The reply should repeat all of the data word for word, with no pictures.
[[ Input for this task open ]]
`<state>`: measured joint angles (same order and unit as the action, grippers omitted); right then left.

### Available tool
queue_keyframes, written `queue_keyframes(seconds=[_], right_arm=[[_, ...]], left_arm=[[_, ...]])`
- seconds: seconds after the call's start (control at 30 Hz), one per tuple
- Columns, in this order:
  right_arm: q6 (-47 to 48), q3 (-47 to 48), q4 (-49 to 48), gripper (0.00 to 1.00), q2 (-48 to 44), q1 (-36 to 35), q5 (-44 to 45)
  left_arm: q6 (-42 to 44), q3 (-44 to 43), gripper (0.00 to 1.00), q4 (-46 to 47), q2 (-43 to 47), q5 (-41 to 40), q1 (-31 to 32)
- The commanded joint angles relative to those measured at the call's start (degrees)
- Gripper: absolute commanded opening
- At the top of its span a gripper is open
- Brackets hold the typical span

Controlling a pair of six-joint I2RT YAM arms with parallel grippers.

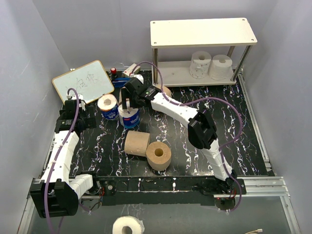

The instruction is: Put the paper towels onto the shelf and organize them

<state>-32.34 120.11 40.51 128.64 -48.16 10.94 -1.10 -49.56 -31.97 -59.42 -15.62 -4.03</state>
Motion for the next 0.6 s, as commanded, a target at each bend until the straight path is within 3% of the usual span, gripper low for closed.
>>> queue_keyframes(seconds=[0.0, 0.3, 0.4, 0.57], right_arm=[[-1.63, -0.88, -1.89, 0.89, -1.4, -0.17, 2.86], [-1.77, -6.54, -3.19, 0.85, -4.61, -0.81, 7.83], [-1.68, -6.69, -3.73, 0.78, -3.89, -0.75, 7.62], [-3.06, -4.59, -3.89, 0.4, -1.03, -0.79, 6.67]], left_arm=[[-0.2, 0.59, 0.98, 0.81, 1.56, -0.92, 0.55], [0.12, 0.94, 0.98, 1.23, 1.71, -0.91, 1.69], [0.13, 1.04, 0.98, 1.36, 1.87, -1.02, 1.83], [0.16, 1.11, 0.98, 1.44, 2.27, -1.13, 1.9]])
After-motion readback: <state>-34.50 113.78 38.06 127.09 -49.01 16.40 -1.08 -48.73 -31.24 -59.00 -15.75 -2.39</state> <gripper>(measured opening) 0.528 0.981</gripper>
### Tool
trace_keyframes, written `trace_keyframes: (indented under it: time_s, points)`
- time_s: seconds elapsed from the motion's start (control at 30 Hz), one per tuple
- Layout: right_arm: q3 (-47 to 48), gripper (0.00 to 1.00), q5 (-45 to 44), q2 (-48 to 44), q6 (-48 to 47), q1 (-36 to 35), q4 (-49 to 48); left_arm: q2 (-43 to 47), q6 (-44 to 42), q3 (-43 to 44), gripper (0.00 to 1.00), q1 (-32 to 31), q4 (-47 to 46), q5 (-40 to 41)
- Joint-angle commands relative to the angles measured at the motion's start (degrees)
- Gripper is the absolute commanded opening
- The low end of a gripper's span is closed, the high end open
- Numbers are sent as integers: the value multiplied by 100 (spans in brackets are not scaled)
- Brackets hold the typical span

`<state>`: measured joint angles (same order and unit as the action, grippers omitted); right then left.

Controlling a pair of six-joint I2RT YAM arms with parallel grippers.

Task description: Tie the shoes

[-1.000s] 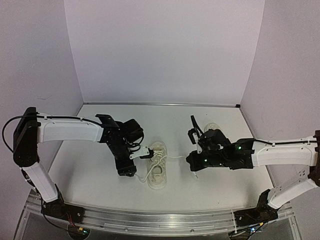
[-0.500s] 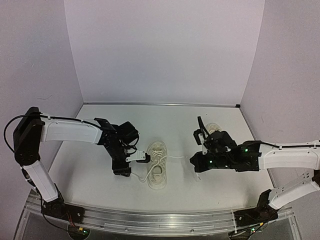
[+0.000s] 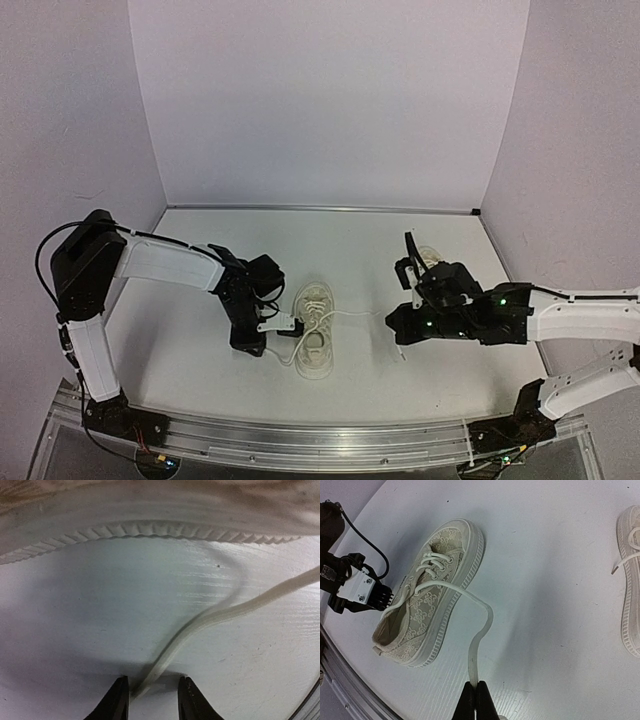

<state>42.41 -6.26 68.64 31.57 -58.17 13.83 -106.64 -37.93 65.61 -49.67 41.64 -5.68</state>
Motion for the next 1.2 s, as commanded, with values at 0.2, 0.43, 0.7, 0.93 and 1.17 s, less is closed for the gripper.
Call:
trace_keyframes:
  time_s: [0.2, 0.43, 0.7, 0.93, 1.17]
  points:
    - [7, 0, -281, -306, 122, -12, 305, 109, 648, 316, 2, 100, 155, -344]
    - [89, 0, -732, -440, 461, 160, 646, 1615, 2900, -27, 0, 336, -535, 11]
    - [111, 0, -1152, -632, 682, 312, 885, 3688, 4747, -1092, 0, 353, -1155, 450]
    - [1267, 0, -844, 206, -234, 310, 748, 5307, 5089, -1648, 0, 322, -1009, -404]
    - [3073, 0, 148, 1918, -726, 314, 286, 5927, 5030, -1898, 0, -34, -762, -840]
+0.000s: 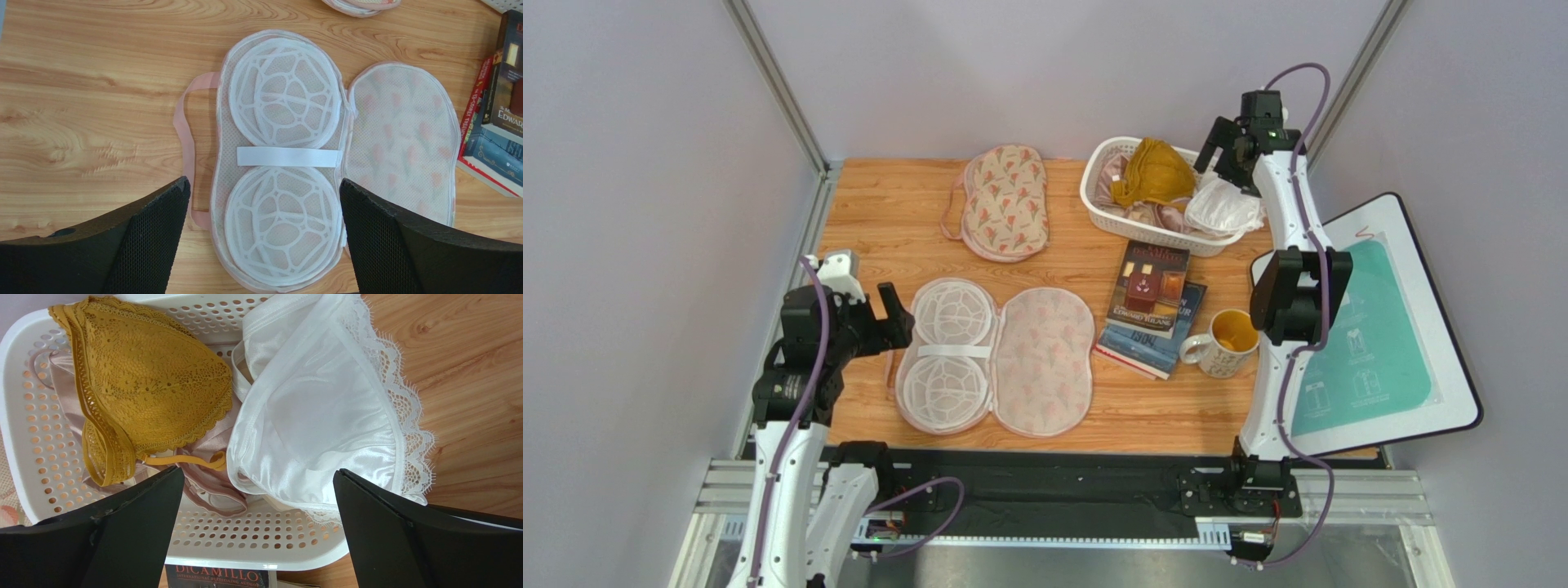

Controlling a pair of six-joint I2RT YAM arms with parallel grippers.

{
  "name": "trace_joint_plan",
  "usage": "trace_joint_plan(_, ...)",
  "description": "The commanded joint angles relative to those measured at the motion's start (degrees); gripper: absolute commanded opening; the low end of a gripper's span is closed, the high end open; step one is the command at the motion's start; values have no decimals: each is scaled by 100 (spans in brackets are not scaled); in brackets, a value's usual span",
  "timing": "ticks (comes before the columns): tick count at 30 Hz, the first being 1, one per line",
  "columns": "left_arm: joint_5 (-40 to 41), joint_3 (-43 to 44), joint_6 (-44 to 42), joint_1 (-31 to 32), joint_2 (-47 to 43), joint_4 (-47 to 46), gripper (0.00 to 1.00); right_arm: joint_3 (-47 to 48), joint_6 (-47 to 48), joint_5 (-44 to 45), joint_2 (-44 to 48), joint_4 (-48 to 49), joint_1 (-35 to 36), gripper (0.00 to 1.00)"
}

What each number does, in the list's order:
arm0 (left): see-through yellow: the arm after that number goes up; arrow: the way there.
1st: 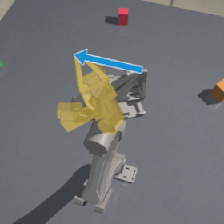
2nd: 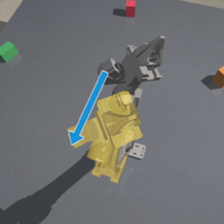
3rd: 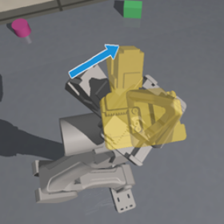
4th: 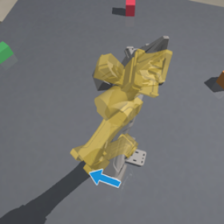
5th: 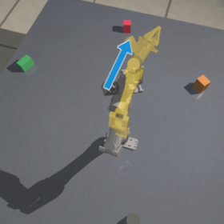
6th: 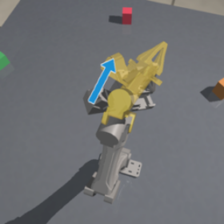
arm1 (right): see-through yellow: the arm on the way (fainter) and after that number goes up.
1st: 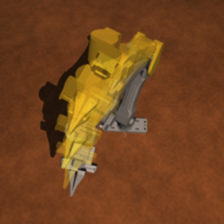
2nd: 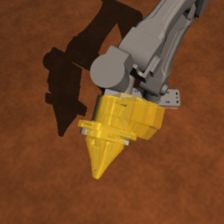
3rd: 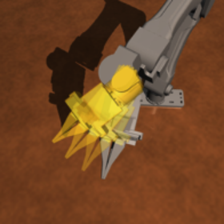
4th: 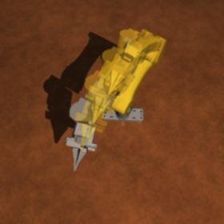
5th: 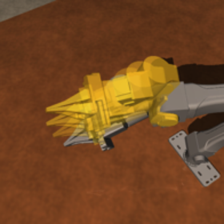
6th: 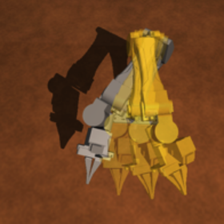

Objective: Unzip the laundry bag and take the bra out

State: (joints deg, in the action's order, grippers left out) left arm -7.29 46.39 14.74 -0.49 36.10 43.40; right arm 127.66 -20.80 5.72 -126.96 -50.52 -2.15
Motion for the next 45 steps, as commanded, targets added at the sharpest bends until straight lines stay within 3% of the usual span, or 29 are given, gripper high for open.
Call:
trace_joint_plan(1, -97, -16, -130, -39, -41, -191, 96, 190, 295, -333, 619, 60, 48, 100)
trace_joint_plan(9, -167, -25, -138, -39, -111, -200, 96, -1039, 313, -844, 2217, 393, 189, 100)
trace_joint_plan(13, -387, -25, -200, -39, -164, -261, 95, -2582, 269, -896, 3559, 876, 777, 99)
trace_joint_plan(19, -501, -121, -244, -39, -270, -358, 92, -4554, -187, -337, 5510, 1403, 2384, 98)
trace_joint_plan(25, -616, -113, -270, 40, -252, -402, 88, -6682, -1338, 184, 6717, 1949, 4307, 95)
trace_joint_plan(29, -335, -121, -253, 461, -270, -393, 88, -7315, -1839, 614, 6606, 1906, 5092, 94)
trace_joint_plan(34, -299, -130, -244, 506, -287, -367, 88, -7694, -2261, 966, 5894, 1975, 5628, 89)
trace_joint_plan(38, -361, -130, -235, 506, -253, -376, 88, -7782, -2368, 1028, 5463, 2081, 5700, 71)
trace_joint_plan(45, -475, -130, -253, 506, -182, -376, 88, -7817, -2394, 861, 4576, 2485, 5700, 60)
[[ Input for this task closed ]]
» **Solution**
`<state>`: measured joint angles (same order and unit as the action, grippers omitted); right then left.

### Available tool
queue_keyframes, written `queue_keyframes(seconds=[_], right_arm=[[_, ...]], left_arm=[[_, ...]])`
- seconds: seconds after the call's start (control at 30 Hz), one per tuple
- Columns, in this order:
  right_arm: q6 (-47 to 48), q3 (-47 to 48), q4 (-49 to 48), gripper (0.00 to 1.00), q2 (-48 to 44), q1 (-36 to 35), q5 (-44 to 45)
  left_arm: q6 (-42 to 44), q3 (-44 to 43), gripper (0.00 to 1.00), q4 (-46 to 47), q2 (-43 to 47), q5 (-41 to 40), q1 (-31 to 32)
- The commanded joint angles relative to those measured at the call's start (degrees)
- Gripper: absolute commanded opening
- At the top of its span a gripper is open
- Brackets hold the typical span

Controlling a pair of six-joint I2RT YAM arms with parallel grippers.


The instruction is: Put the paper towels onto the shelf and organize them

<state>-32.34 120.11 40.51 128.64 -48.16 10.94 -1.10 -49.56 -31.97 -59.42 -15.62 -4.03</state>
Motion for the next 0.6 s, as commanded, a target at each bend until the straight path is within 3% of the usual span, gripper low for closed.
>>> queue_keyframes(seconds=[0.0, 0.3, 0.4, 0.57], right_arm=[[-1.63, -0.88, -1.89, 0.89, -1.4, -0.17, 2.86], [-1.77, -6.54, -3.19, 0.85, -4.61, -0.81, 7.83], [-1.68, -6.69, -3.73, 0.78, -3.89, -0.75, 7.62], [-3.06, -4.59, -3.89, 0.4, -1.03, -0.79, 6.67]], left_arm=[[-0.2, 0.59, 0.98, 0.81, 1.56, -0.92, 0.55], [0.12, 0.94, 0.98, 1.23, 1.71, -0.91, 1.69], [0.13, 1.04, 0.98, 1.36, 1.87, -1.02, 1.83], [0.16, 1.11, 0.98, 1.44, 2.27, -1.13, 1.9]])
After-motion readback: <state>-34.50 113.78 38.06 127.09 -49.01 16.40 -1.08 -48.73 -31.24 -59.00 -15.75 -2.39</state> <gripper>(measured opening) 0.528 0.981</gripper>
### Tool
trace_keyframes, written `trace_keyframes: (indented under it: time_s, points)`
- time_s: seconds elapsed from the motion's start (control at 30 Hz), one per tuple
- Layout: right_arm: q3 (-47 to 48), gripper (0.00 to 1.00), q5 (-45 to 44), q2 (-48 to 44), q6 (-48 to 47), q1 (-36 to 35), q4 (-49 to 48); left_arm: q2 (-43 to 47), q6 (-44 to 42), q3 (-43 to 44), gripper (0.00 to 1.00), q1 (-32 to 31), q4 (-47 to 46), q5 (-40 to 41)
- Joint-angle commands relative to the angles measured at the motion's start (degrees)
- Gripper is the absolute commanded opening
- The low end of a gripper's span is closed, the high end open
- Numbers are sent as integers: the value multiplied by 100 (spans in brackets are not scaled)
- Brackets hold the typical span

`<state>`: measured joint angles (same order and unit as the action, grippers omitted); right then left.

Controlling a pair of six-joint I2RT YAM arms with parallel grippers.

Task description: Tie the shoes

[-1.000s] 
[-0.500s] 
[+0.000s] 

<state>42.41 -6.26 68.64 31.57 -58.17 13.83 -106.64 -37.93 65.61 -49.67 41.64 -5.68</state>
Motion for the next 1.2 s, as commanded, with values at 0.2, 0.43, 0.7, 0.93 and 1.17 s, less is closed for the gripper.
Call:
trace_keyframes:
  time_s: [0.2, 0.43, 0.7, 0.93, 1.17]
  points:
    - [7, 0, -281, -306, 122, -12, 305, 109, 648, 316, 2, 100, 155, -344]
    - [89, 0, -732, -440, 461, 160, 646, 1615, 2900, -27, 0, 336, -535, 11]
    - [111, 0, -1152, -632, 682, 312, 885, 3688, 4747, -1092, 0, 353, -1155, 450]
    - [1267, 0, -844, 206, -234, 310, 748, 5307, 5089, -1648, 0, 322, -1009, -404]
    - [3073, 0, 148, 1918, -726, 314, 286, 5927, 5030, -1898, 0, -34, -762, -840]
+0.000s: 

Controlling a pair of six-joint I2RT YAM arms with parallel grippers.

{
  "name": "trace_joint_plan",
  "usage": "trace_joint_plan(_, ...)",
  "description": "The commanded joint angles relative to those measured at the motion's start (degrees); gripper: absolute commanded opening; the low end of a gripper's span is closed, the high end open; step one is the command at the motion's start; values have no decimals: each is scaled by 100 (spans in brackets are not scaled); in brackets, a value's usual span",
  "timing": "ticks (comes before the columns): tick count at 30 Hz, the first being 1, one per line",
  "columns": "left_arm: joint_5 (-40 to 41), joint_3 (-43 to 44), joint_6 (-44 to 42), joint_1 (-31 to 32), joint_2 (-47 to 43), joint_4 (-47 to 46), gripper (0.00 to 1.00); right_arm: joint_3 (-47 to 48), joint_6 (-47 to 48), joint_5 (-44 to 45), joint_2 (-44 to 48), joint_4 (-48 to 49), joint_1 (-35 to 36), gripper (0.00 to 1.00)"
}

What each number does, in the list's order:
arm0 (left): see-through yellow: the arm after that number goes up; arrow: the way there.
1st: 
2nd: 
3rd: 
4th: 
5th: 
6th: 
arm1 (right): see-through yellow: the arm on the way (fainter) and after that number goes up.
1st: 
2nd: 
3rd: 
4th: 
5th: 
6th: 

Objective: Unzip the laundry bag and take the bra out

State: (joints deg, in the action's order, grippers left out) left arm -7.29 46.39 14.74 -0.49 36.10 43.40; right arm 127.66 -20.80 5.72 -126.96 -50.52 -2.15
Motion for the next 45 steps, as commanded, targets added at the sharpest bends until straight lines stay within 3% of the usual span, or 29 are given, gripper high for open.
Call:
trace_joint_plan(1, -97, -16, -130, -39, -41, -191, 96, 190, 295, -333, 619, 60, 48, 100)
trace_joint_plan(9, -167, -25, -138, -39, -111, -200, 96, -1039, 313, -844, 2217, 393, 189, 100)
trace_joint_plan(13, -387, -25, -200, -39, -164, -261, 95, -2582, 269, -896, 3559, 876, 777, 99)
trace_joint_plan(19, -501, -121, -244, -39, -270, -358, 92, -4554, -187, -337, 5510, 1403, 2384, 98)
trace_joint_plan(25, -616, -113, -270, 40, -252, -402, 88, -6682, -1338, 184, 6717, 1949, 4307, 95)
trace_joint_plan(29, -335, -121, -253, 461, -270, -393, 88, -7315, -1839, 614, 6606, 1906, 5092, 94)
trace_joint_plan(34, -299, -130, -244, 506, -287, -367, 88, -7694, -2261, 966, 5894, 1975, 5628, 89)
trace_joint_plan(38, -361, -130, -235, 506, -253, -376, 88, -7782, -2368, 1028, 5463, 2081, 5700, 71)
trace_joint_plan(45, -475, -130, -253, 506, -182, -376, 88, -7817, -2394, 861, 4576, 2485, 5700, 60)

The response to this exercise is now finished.